L’article de Pierre Rosanvallon est plus large que les seuls extraits que j’en ai tiré : je renvoie vers cet article (pour lequel il faut être abonné) : <L’élection n’est plus qu’un permis de gouverner>
<1674>
Je lisais ce matin la news letter de Lyon mag où l’on citait les propos d’Olivier Véran venu à Lyon soutenir un jeune candidat LREM aux prochaines législatives et qui disait « on veut les meilleurs.. ».
Cette phrase résume toute la philosophie du président Macron qui ne peut pas comprendre qu’on ne qu’on ne puisse pas être attiré et convaincu par les meilleurs naturellement désignés pour réussir quant aux autres, ils doivent prendre exemple sur les gagnants.

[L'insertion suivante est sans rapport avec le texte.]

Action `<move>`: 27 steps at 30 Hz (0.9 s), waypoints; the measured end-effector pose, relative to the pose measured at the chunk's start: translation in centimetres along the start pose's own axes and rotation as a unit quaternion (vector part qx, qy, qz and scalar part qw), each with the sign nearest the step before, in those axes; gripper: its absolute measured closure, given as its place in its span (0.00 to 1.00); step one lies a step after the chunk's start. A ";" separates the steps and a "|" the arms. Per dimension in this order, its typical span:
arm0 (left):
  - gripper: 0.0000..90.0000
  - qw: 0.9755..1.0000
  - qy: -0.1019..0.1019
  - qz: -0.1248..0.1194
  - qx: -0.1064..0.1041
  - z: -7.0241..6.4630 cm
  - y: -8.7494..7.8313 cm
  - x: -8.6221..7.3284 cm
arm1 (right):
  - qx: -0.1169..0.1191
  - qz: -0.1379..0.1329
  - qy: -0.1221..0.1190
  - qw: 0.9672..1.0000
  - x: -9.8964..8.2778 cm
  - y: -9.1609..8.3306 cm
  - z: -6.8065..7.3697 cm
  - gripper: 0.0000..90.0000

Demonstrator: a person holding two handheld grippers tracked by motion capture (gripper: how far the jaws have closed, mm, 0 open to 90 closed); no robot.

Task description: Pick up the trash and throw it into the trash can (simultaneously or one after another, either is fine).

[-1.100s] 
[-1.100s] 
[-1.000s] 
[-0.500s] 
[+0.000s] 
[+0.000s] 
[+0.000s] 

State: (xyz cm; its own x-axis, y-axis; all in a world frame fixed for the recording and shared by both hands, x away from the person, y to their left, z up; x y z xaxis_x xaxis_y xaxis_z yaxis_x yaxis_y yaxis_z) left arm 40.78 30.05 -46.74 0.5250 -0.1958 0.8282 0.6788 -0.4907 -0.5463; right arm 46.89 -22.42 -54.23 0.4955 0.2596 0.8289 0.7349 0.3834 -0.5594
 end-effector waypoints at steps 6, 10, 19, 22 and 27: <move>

Une façon de remplacer l’ascenseur social par l’escalier social synonyme d’efforts ce qui n’est pas forcément mauvais en soi sous réserve qu’on installe une vraie rampe d’appui pour tous
Oui il dit qu’il veut les meilleurs. En attendant, il s’appuie sur un groupe extrêmement restreint de conseillers pour gouverner. Moi je ne crois pas à l’homme providentiel. Ce qu’il nous faut c’est une femme ou un homme capable de faire travailler des équipes ensemble, capable de déléguer, d’écouter tout le monde même ses opposants qui ne font pas forcément des mauvaises propositions.